В пылу этой экзекуции, прогоняя самого себя сквозь строй своих юношеских идеалов, он слой за слоем сдирал с себя кожу того «внешнего человека», которым он представал в глазах других – кожу перспективного молодого карьериста, кожу товарища, сына и брата. И, дойдя до окровавленной сердцевины, до пронизанной обнажёнными нервами сути, понял: все переживания последних часов были не чем иным, как муками его собственного уязвлённого самолюбия. Если бы он любил Риту, то всё это не имело бы значения. Но Костя искал и не находил в своей растерянной душе того чувства, которое завело его так далеко. Выходит, никакой любви и не было. Обычное увлечение, пресловутая ошибка молодости. И с этим теперь жить! Неужели эти царские хоромы настолько усыпили его совесть, прельстив мечтой о сладкой жизни? Да нет же! Он был бы счастлив, окажись Рита обычной ленинградской девочкой из коммуналки или с заводской окраины. Но теперь он знал, что такая девочка вряд ли водила бы иностранных туристов по Эрмитажу, будь она хоть семи пядей во лбу.

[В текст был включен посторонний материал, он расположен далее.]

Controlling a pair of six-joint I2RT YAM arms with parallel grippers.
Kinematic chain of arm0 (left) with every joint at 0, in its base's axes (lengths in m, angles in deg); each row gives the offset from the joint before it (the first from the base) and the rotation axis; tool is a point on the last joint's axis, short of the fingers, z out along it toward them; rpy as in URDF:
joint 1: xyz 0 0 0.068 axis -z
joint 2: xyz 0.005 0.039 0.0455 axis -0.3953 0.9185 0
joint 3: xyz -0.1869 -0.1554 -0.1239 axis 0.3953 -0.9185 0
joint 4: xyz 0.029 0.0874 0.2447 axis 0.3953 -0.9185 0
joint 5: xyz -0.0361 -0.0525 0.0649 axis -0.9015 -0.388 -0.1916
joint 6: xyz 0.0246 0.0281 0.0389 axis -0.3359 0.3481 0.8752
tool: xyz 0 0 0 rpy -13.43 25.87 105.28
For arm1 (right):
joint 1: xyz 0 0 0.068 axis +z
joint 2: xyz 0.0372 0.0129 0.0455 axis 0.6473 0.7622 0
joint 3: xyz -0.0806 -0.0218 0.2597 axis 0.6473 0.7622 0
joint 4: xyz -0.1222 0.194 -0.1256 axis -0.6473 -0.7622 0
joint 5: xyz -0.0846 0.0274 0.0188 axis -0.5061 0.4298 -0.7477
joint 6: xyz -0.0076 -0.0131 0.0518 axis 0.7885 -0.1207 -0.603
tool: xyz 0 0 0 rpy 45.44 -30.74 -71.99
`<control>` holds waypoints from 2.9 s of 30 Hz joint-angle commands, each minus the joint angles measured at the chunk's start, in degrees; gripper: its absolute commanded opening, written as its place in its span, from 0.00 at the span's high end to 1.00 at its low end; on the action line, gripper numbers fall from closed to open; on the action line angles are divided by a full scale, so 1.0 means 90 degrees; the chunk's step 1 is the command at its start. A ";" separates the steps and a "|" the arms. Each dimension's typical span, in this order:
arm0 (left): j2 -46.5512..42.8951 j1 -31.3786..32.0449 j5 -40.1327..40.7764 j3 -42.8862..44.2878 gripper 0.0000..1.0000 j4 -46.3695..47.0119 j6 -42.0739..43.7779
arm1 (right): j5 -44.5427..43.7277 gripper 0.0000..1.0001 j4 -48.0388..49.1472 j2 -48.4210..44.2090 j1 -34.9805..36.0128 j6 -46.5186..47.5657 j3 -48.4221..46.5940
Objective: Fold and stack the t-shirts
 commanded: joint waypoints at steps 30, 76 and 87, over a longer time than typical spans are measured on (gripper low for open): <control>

Сидя на холодном подоконнике, Костя беспощадно предавал себя суду своей совести. «Подсудимый, что вы чувствовали к гражданке Павловской, когда впервые встретили её при исполнении ею служебных обязанностей?» Хороший вопрос. Он тогда ещё ничего не знал о её образе жизни. Костя честно пытался вспомнить, что заставило его следовать за ней по залам Эрмитажа. Красивая девушка. Наверное, умная, раз свободно рассуждает о живописных полотнах на другом языке. Вот она грациозно движется по дворцовым залам в сопровождении группы иностранных туристов, следующих за ней, как свита придворных следует за венценосной особой, благоговейно внимая каждому монаршему слову. Она казалась ему сошедшей с одного из парадных портретов, чему немало способствовала её горделивая осанка и отстранённый, холодный взгляд.
Наверное, он влюбился в неё, как мальчики влюбляются в кинозвёзд и мечтают о них, подспудно понимая, что этим мечтам не суждено сбыться – и слава Богу, потому что на самом деле они влюбляются не в живых людей, а в романтические образы, созданные для них кинематографом. Они развешивают над кроватью афиши и открытки с любимым образом, чтобы в дерзких юношеских мечтах воображать себя любовниками этих богинь, а взрослея, наделяют их чертами однокурсниц или девочек с соседней улицы. И год-другой спустя после очередной весенней уборки только следы клея и тёмные прямоугольники на обоях напоминают об этом детском увлечении…
А его идеал оказался на расстоянии нескольких шагов – достаточно близко, чтобы поддаться искушению. Чего было больше в этом искушении: потребности удовлетворить своё мужское самолюбие, подцепив классную девчонку, или искренней симпатии к ней? Хотя какая теперь разница! Что случилось, то случилось. Сам заварил эту кашу, самому и расхлёбывать.
На светлеющем небе уже стали отчётливо видны очертания крыш, когда Костя наконец вернулся в казарму. До подъёма оставалось ещё часа три сна, но он был уверен, что не заснёт. Однако едва он закутался в одеяло, как тепло и усталость сделали своё дело.